Task prompt>
Retype every line from the top of the entries down to the one with "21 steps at", both included, and skip the pictures.
※
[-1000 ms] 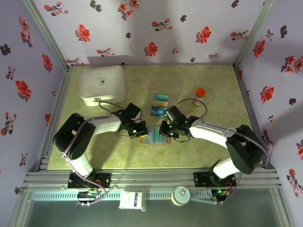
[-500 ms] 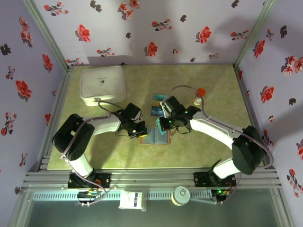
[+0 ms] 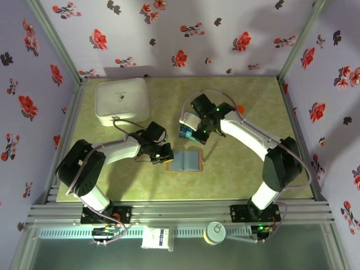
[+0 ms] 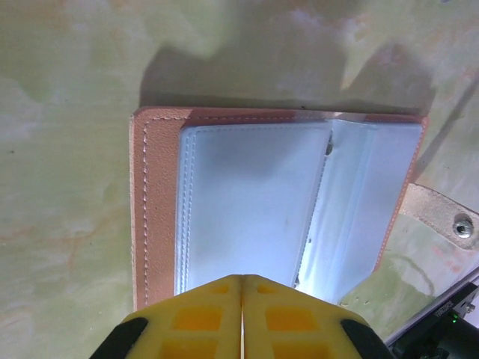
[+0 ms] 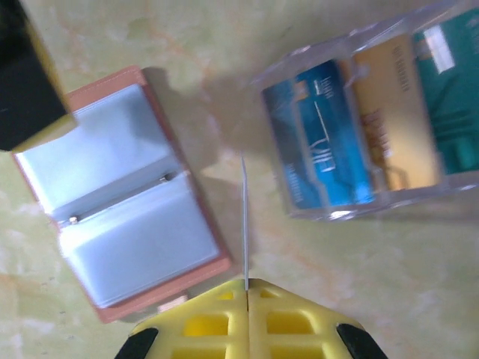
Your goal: Take the credit cards out of the card holder
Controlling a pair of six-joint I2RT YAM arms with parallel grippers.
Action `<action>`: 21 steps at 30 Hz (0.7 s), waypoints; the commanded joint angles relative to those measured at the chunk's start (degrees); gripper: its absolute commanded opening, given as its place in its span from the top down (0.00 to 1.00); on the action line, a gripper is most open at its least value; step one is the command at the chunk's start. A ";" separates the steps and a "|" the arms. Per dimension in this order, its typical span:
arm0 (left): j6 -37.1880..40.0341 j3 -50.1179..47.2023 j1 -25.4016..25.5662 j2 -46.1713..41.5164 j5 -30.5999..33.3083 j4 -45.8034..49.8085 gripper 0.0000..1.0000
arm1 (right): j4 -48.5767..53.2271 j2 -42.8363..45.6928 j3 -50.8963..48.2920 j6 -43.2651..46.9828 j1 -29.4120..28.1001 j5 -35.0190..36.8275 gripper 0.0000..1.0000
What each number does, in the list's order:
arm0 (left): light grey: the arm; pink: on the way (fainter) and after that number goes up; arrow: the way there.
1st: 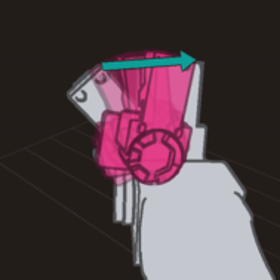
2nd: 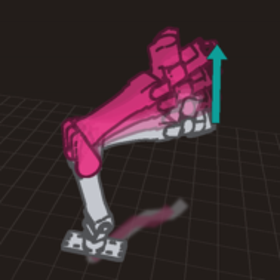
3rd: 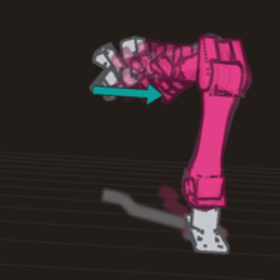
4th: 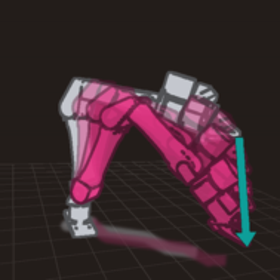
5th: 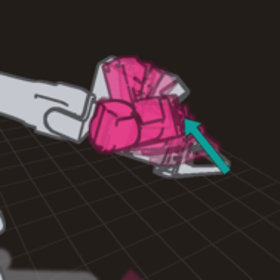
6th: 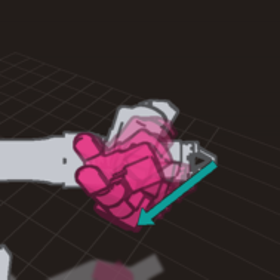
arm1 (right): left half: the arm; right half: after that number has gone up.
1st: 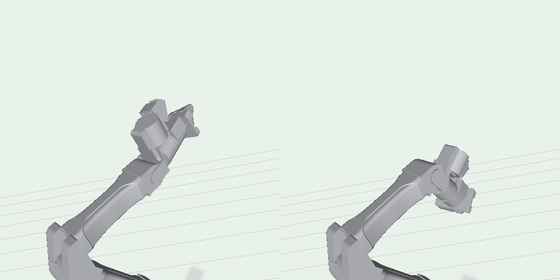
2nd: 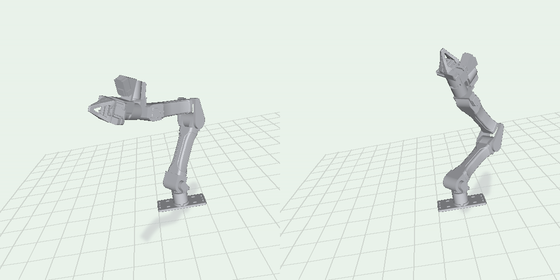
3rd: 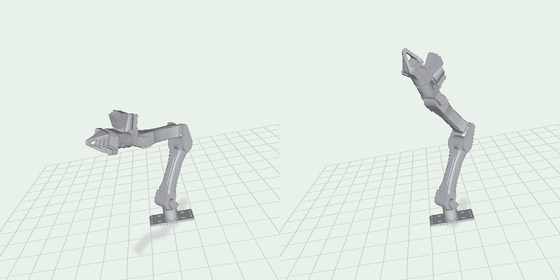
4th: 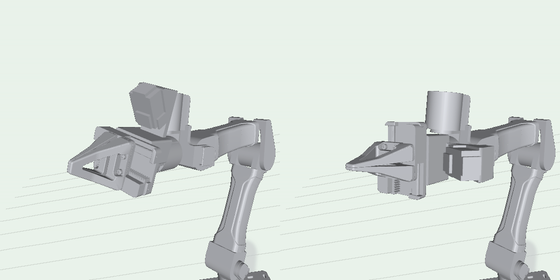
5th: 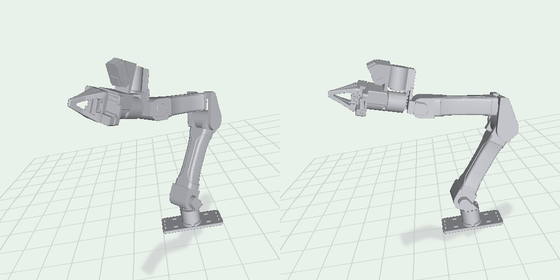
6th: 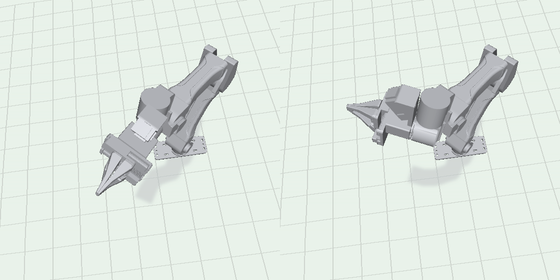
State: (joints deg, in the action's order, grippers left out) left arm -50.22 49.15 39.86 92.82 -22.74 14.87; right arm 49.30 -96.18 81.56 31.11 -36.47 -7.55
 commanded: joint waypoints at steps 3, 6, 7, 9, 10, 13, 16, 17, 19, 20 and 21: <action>1.35 -0.72 -0.56 -2.49 1.55 2.68 0.89 | 7.34 -7.01 10.41 11.08 3.51 -3.30 0.98; 1.39 -0.94 -0.91 -3.17 1.91 3.24 0.89 | 10.69 -11.77 17.25 13.77 5.47 -4.59 0.98; 1.44 -0.98 -1.09 -3.40 1.96 3.50 0.89 | 11.65 -13.13 19.08 14.38 5.97 -4.79 0.98; 1.52 -0.95 -1.30 -3.74 2.11 3.96 0.89 | 14.01 -16.17 23.70 15.69 6.93 -5.27 0.98; 1.61 -1.07 -1.46 -3.93 2.22 4.17 0.89 | 15.17 -17.83 26.29 16.37 7.38 -5.66 0.98; 1.75 -1.24 -2.07 -4.01 2.29 4.31 0.89 | 16.59 -22.01 32.00 17.49 8.53 -6.52 0.98; 2.05 -0.99 -2.67 -3.54 2.18 4.69 0.89 | 17.94 -25.79 37.37 18.43 9.43 -7.76 0.98; 2.12 -0.78 -2.83 -3.38 2.24 4.82 0.89 | 18.60 -27.23 39.51 18.72 9.61 -8.19 0.98; 2.39 -0.59 -3.24 -3.08 2.19 5.15 0.89 | 19.87 -29.58 43.16 19.35 9.81 -8.87 0.98; 2.49 -0.46 -3.46 -2.92 2.18 5.45 0.89 | 20.46 -30.79 44.76 19.73 9.91 -8.96 0.97; 2.66 -0.28 -3.72 -2.82 2.17 5.62 0.89 | 20.93 -31.70 46.03 20.07 9.97 -8.85 0.97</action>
State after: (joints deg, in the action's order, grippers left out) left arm -49.34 48.58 36.93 90.08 -21.34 18.39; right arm 65.80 -125.47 123.42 48.53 -26.81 -14.46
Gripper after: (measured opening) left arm 0.107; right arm 0.065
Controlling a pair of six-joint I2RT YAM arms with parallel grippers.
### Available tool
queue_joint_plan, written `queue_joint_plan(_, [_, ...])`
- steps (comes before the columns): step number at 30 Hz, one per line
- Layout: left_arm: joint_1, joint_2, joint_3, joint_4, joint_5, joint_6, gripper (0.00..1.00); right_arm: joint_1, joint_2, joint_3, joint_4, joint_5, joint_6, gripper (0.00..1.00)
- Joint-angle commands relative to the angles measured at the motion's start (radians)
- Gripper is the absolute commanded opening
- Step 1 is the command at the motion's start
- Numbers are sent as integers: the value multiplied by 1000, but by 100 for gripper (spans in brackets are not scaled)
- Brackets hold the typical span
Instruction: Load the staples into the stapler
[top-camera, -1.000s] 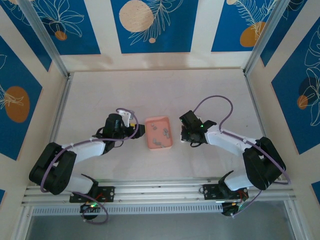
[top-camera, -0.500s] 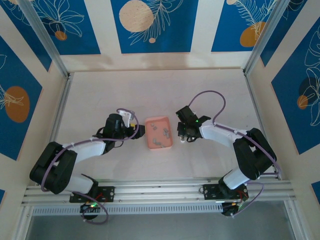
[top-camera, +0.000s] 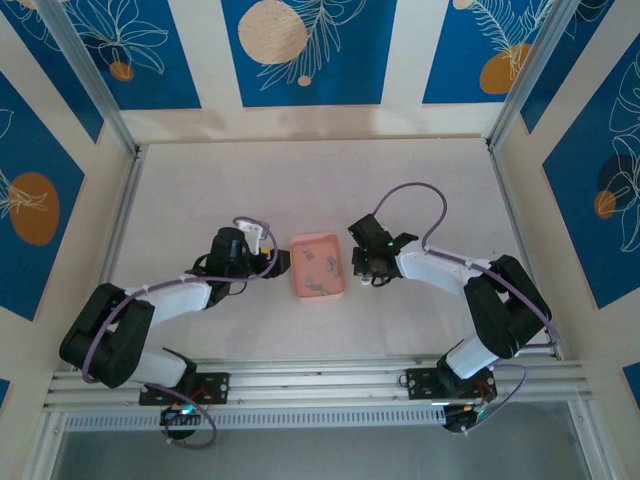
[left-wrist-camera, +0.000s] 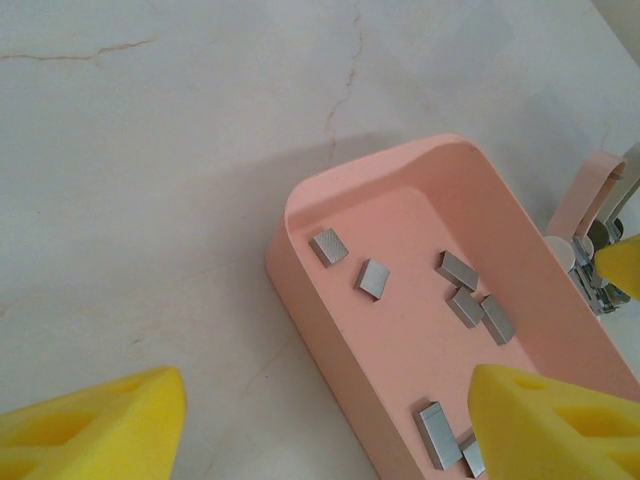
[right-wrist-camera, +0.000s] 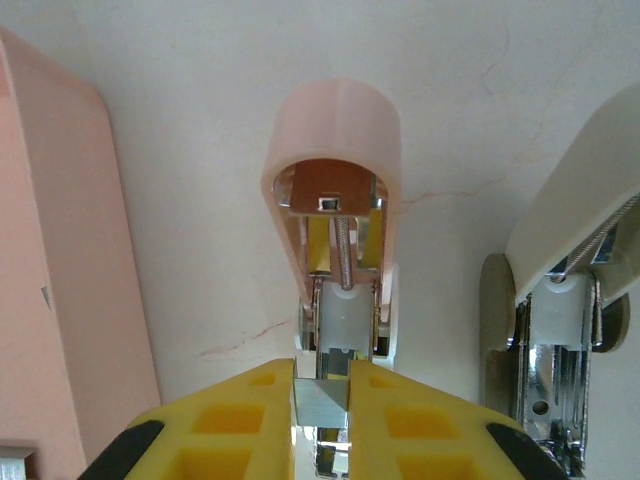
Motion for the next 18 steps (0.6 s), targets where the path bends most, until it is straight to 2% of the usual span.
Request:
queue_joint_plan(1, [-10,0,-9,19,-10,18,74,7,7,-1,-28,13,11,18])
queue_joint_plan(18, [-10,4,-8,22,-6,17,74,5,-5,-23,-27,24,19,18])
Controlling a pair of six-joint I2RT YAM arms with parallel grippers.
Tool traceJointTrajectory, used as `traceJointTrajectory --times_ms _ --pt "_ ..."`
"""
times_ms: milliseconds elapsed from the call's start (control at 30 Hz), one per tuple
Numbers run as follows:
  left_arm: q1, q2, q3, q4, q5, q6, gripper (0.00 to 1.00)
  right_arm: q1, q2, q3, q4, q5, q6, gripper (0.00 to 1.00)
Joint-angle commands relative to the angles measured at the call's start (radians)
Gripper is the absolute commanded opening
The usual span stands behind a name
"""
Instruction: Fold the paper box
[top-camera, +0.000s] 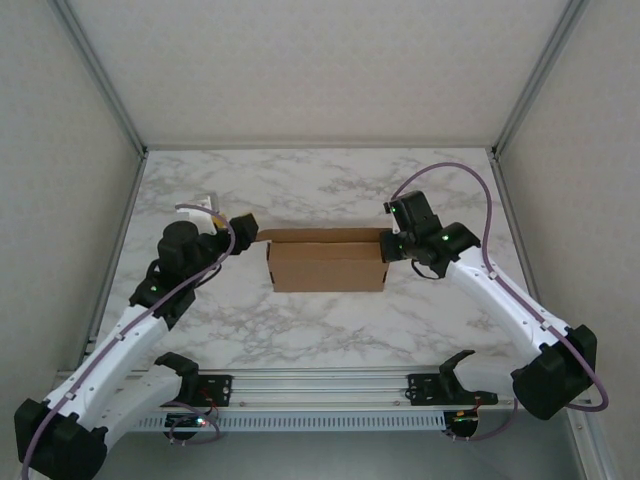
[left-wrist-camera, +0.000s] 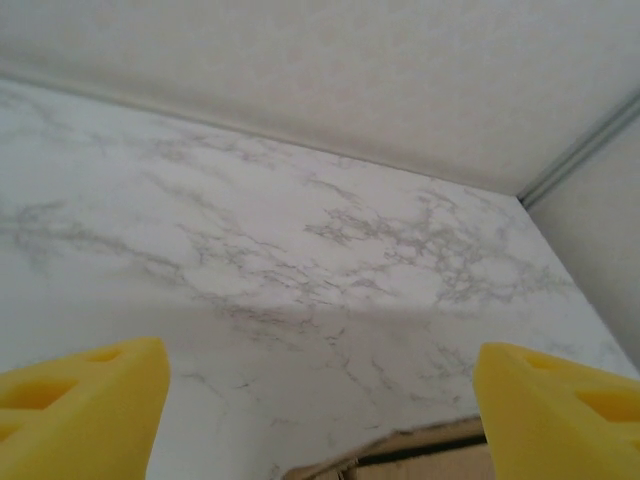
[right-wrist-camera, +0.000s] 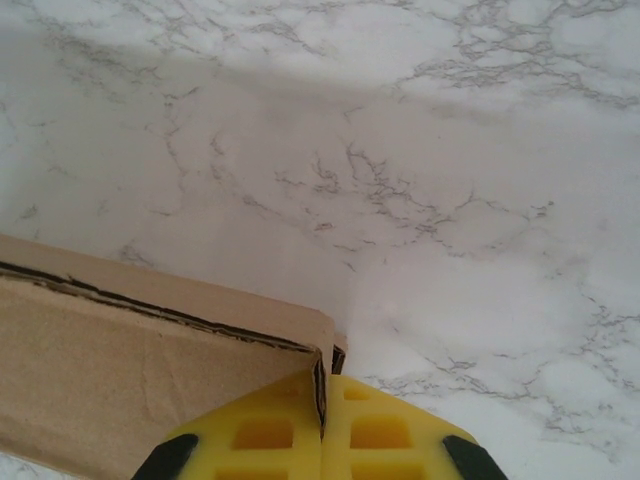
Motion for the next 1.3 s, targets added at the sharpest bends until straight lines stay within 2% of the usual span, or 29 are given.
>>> traceJointTrajectory --times_ms 0,167,300,400,433,533,633,733,833,867,933,967,1067,1200,1267 --pt "-0.008 -0.015 0.024 -0.064 0.086 0.243 0.75 0.008 -0.012 -0.017 0.023 -0.034 -0.053 0.0" --pt "-0.008 0.011 0.064 -0.132 0.067 0.328 0.77 0.008 -0.025 -0.025 0.022 -0.041 -0.08 0.0" --pt "-0.008 0.035 0.095 -0.129 0.068 0.301 0.76 0.007 -0.03 -0.029 0.029 -0.037 -0.104 0.0" --pt "-0.011 0.041 0.121 -0.066 -0.008 0.165 0.75 0.008 -0.048 -0.051 0.049 -0.03 -0.121 0.0" --pt "-0.011 0.062 0.152 -0.071 -0.041 0.106 0.71 0.007 -0.058 -0.062 0.06 -0.038 -0.125 0.0" --pt "-0.012 0.189 0.302 -0.193 -0.12 0.002 0.63 0.008 -0.073 -0.078 0.073 -0.051 -0.129 0.0" --pt "-0.011 0.302 0.414 -0.322 -0.162 -0.043 0.64 0.007 -0.069 -0.078 0.068 -0.053 -0.124 0.0" --pt "-0.012 0.329 0.422 -0.375 -0.033 0.047 0.69 0.008 -0.061 -0.074 0.058 -0.053 -0.121 0.0" --pt "-0.011 0.233 0.319 -0.27 0.117 0.313 0.71 0.007 -0.065 -0.086 0.071 -0.068 -0.143 0.03" --pt "-0.012 0.187 0.272 -0.202 0.109 0.389 0.72 0.008 -0.069 -0.093 0.08 -0.069 -0.148 0.04" --pt "-0.009 0.092 0.175 -0.059 0.012 0.501 0.77 0.008 -0.072 -0.097 0.084 -0.061 -0.152 0.04" --pt "-0.003 0.072 0.159 -0.039 -0.007 0.544 0.77 0.007 -0.074 -0.095 0.085 -0.061 -0.154 0.04" --pt "0.008 0.111 0.207 -0.136 -0.004 0.632 0.76 0.007 -0.074 -0.094 0.083 -0.063 -0.151 0.05" --pt "0.008 0.118 0.207 -0.103 -0.013 0.453 0.75 0.008 -0.078 -0.101 0.089 -0.065 -0.139 0.05" --pt "0.008 0.137 0.22 -0.099 -0.13 0.305 0.74 0.008 -0.077 -0.102 0.087 -0.064 -0.134 0.05"
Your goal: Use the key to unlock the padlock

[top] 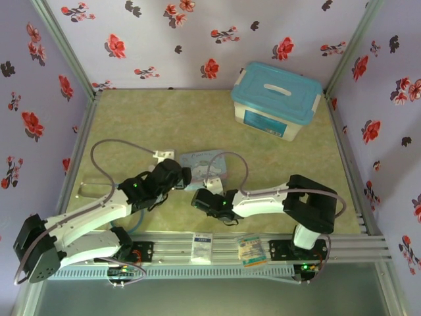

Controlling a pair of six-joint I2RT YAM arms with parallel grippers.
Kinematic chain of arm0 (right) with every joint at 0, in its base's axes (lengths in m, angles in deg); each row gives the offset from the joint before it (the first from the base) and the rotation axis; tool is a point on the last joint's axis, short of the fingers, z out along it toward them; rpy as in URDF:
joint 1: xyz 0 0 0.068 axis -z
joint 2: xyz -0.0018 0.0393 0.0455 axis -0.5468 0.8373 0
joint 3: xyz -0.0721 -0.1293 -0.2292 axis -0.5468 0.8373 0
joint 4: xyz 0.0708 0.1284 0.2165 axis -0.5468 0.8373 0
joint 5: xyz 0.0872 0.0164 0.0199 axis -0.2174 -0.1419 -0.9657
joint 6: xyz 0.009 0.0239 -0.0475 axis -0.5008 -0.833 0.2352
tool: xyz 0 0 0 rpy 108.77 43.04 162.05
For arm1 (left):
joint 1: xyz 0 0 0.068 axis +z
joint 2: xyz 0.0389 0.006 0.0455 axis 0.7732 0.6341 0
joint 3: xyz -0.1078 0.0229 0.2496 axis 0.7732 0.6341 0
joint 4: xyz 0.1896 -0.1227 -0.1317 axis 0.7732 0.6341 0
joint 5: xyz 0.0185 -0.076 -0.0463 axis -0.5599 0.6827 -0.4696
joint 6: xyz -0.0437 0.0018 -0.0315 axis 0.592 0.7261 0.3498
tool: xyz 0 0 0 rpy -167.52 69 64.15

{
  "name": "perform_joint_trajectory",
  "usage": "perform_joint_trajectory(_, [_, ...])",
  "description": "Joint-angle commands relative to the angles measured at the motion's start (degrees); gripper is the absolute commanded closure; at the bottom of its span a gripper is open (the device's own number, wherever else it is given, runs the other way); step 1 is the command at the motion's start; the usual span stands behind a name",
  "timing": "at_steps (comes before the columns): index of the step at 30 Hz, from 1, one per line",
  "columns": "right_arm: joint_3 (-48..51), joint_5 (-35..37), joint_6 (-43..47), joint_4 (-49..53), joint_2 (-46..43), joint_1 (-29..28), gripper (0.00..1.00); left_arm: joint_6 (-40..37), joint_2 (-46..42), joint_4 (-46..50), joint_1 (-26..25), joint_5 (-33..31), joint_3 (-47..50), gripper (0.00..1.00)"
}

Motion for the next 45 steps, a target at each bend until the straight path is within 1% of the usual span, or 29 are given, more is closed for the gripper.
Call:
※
Written answer>
[-1000 ms] 
[-500 ms] 
[+0 ms] 
[+0 ms] 
[+0 ms] 
Your goal: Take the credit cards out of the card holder
Controlling a pair of six-joint I2RT YAM arms with parallel grippers.
Action `<action>`: 21 steps at 30 Hz (0.7 s), waypoints; the commanded joint angles relative to those measured at the chunk's start (degrees); gripper: its absolute commanded opening, given as its place in its span from the top down (0.00 to 1.00); on the action line, a gripper is most open at its least value; step one is the command at the chunk's start. A ";" separates the steps and a "|" the arms. Per dimension in this order, its typical span:

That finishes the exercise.